By Lisa Healy and Julie Baker

Write On is an occasional feature providing guidance for attorneys on writing legal memoranda and briefs.

Just because you are writing about a legal issue does not mean that your writing has to be boring, hard to follow or removed. The best and most persuasive writing makes readers feel involved and as if they have come to their own conclusions about the people or events in the article or book.

Reaching their own decisions

To make your readers feel as if they have made up their own minds, start by being light-handed. Do not use superlatives, adjectives, adverbs or characterizations unless you are quoting a witness.

Writing "the Defendant's egregious disregard for even the most basic agreements in the contract bordered on criminal conduct," tells a reader what to think.

But by writing: "Although the Defendant clearly initialed the contract paragraph stating that he would not divulge the Company's trade secrets, within one week of employment he was posting patented recipes for the Company's best-selling products on his Internet blog," it allows the reader to conclude for himself that the defendant's behavior was akin to stealing.

While "showing" and not "telling" is relatively easy when writing facts, you can use similar techniques while persuasively arguing the law.

While you know (and at all times keep in mind) the conclusion that you want your readers to reach, if you write subtly and persuasively, your readers will trust you and will feel that, instead of making up their mind for them, you have simply provided them with trustworthy tools with which to make their own decisions.

Involving your readers

Involving your readers is a slightly easier task: to the extent possible, write about people.

Ask yourself who is involved in your case. Can you write the facts more like a story than a chronology?

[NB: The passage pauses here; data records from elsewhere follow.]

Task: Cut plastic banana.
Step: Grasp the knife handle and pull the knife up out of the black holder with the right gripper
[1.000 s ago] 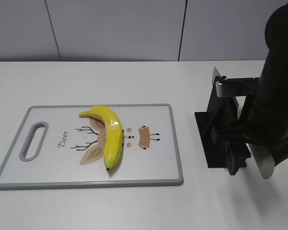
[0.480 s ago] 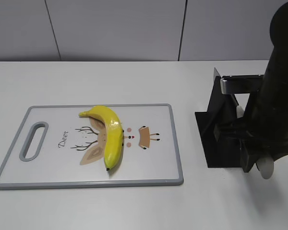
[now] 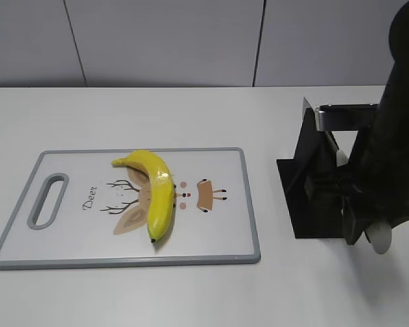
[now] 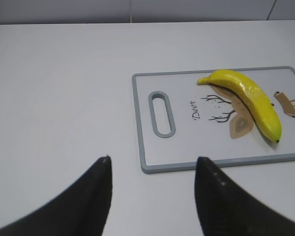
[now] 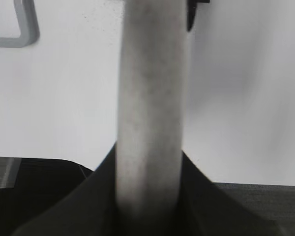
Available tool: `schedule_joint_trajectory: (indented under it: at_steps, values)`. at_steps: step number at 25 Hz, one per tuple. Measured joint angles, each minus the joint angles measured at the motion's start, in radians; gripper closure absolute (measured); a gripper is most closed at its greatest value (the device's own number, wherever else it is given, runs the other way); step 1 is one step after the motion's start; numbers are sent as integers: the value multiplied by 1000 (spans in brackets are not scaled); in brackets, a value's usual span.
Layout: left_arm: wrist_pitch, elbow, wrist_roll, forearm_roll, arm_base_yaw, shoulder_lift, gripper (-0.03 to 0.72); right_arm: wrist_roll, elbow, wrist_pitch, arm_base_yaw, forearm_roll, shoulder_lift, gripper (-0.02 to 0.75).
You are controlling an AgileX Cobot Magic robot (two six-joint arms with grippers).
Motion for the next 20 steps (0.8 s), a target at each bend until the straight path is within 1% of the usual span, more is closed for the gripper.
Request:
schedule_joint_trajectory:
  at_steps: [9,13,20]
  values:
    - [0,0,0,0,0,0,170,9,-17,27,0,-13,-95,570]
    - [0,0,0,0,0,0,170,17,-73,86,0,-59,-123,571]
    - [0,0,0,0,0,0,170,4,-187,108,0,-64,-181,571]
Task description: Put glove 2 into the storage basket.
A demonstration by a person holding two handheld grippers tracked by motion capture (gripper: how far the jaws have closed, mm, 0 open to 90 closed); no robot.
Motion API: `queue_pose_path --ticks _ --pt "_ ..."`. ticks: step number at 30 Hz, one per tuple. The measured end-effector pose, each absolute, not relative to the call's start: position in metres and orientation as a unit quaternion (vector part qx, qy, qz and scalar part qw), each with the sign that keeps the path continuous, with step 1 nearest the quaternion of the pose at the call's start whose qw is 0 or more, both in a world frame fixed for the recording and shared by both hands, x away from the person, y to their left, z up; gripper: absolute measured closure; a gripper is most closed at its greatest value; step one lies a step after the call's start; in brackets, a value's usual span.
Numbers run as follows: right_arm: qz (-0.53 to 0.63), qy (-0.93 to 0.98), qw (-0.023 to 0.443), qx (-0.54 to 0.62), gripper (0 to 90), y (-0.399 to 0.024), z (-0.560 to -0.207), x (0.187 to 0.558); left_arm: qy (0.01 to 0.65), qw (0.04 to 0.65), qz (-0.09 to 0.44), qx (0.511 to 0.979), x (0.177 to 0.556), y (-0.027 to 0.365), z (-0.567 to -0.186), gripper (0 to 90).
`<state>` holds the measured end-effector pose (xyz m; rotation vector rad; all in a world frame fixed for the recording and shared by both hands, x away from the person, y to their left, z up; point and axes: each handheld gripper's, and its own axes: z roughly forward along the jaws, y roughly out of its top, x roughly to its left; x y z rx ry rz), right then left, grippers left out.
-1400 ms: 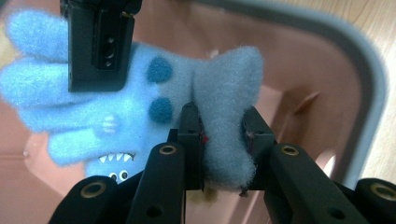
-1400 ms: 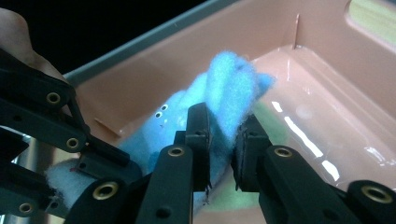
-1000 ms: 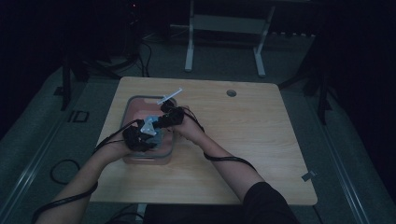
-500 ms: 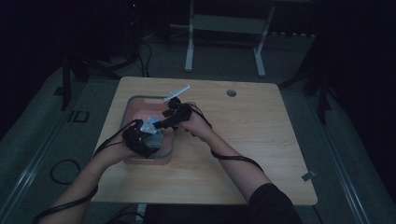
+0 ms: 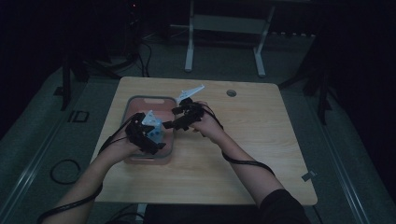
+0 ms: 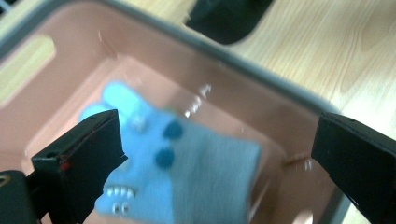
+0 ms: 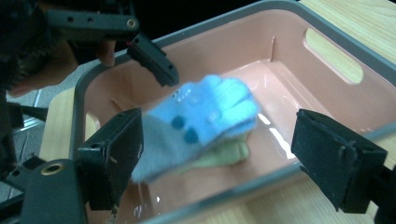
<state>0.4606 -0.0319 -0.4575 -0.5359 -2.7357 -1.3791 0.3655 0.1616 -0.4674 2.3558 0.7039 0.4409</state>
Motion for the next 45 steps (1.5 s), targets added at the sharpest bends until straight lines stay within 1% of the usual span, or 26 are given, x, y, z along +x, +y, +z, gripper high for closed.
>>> queue_pose_path --ticks 3,11,17,28,40,42,45 --pt "-0.443 -0.879 0.014 -0.172 16.8 -0.041 -0.456 0.459 0.266 0.333 0.161 0.89 0.367 0.155 -0.463 2.3" --pt "-0.441 -0.879 0.008 -0.181 17.0 -0.068 -0.458 0.462 0.244 0.34 0.163 0.893 0.365 0.13 -0.457 2.3" --pt "-0.436 -0.88 0.002 -0.189 16.8 -0.087 -0.463 0.46 0.229 0.347 0.151 0.897 0.363 0.112 -0.454 2.3" --pt "-0.436 -0.874 -0.008 -0.214 16.8 -0.128 -0.474 0.456 0.211 0.364 0.144 0.895 0.361 0.075 -0.456 2.3" --pt "-0.43 -0.869 -0.015 -0.245 16.9 -0.173 -0.491 0.449 0.179 0.362 0.125 0.906 0.356 0.041 -0.468 2.3" --pt "-0.433 -0.866 -0.014 -0.249 16.9 -0.179 -0.493 0.447 0.172 0.362 0.133 0.907 0.355 0.036 -0.469 2.3" --pt "-0.435 -0.864 -0.016 -0.253 16.9 -0.187 -0.496 0.445 0.169 0.376 0.121 0.903 0.353 0.029 -0.472 2.3"
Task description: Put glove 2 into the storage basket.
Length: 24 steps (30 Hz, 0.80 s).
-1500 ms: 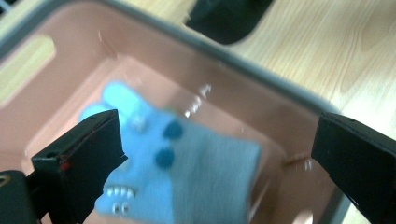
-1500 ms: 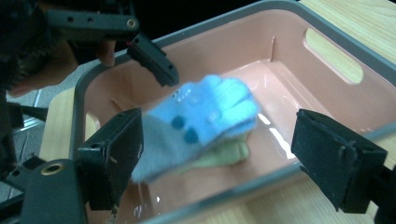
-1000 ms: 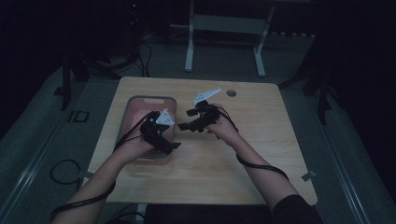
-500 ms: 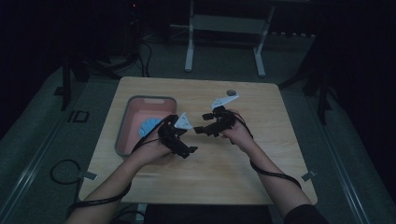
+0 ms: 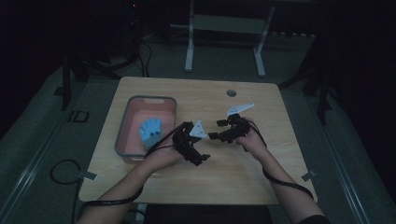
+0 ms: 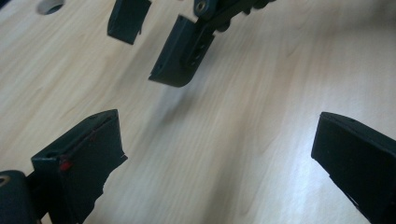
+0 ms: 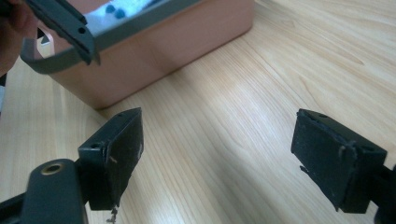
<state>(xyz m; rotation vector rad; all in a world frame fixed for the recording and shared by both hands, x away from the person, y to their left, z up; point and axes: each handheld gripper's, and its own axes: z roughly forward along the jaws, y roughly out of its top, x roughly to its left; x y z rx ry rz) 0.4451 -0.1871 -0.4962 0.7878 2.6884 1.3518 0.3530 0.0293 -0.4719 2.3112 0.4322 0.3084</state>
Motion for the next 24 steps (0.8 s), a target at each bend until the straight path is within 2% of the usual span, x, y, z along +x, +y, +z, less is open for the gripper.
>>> queue_pose_path --ticks 24 --pt "0.416 0.87 0.022 0.264 16.8 -0.222 -0.541 0.415 0.12 0.386 0.078 0.911 0.335 -0.014 -0.513 2.3"
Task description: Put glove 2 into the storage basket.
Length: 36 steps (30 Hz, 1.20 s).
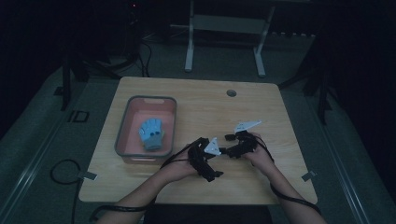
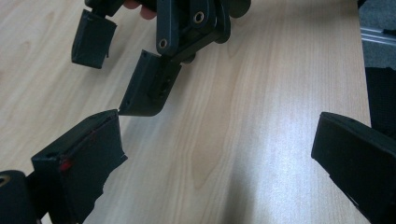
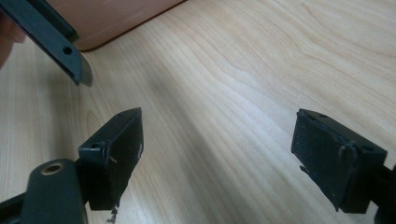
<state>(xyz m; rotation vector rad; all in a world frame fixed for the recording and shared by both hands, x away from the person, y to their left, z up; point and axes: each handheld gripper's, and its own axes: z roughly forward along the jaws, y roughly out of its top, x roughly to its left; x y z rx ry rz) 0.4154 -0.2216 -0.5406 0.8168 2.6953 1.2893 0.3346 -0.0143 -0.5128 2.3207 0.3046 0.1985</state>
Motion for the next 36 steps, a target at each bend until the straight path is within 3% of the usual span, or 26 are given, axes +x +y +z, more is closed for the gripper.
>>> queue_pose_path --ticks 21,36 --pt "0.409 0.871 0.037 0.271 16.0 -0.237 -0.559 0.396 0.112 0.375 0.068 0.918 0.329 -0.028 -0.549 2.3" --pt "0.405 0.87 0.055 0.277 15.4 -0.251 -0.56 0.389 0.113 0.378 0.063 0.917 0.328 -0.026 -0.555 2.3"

The point of view from which you tell the story is an important decision to make before you start writing because it will organize and drive your story.

In an oft-used teaching example of Goldilocks being prosecuted for trespass, if you are defending Goldilocks, you might want to start with the weather and the darkness, with the insinuation that this small, scared child was just trying to find shelter:

"It was January 23rd, and although it was 3:45 in the afternoon, it was already dark out. Temperatures had dropped from 45 to 3 degrees as the sun went down and a record-breaking nor'easter approached."

As the prosecutor, you would want to write from the terrified victims' point of view:

"Upon returning home after their walk, the Bears noticed that their front door was ajar. Not wanting to scare Baby, Mr. and Mrs. looked at each other without saying a word. Should they open the door and go inside, or call 911? Neither had a cell phone; one of them would have to enter the house."

No matter how boring or technical your subject matter, writing so that your readers feel involved makes it more likely that they will want to decide in your favor or side with your client.

Considerations as broad as the point of view from which your client's situation will be described, to those as narrow as word choice in laying out legal rules, can be used to involve your readers and to lead them to water while making them think they have chosen to drink.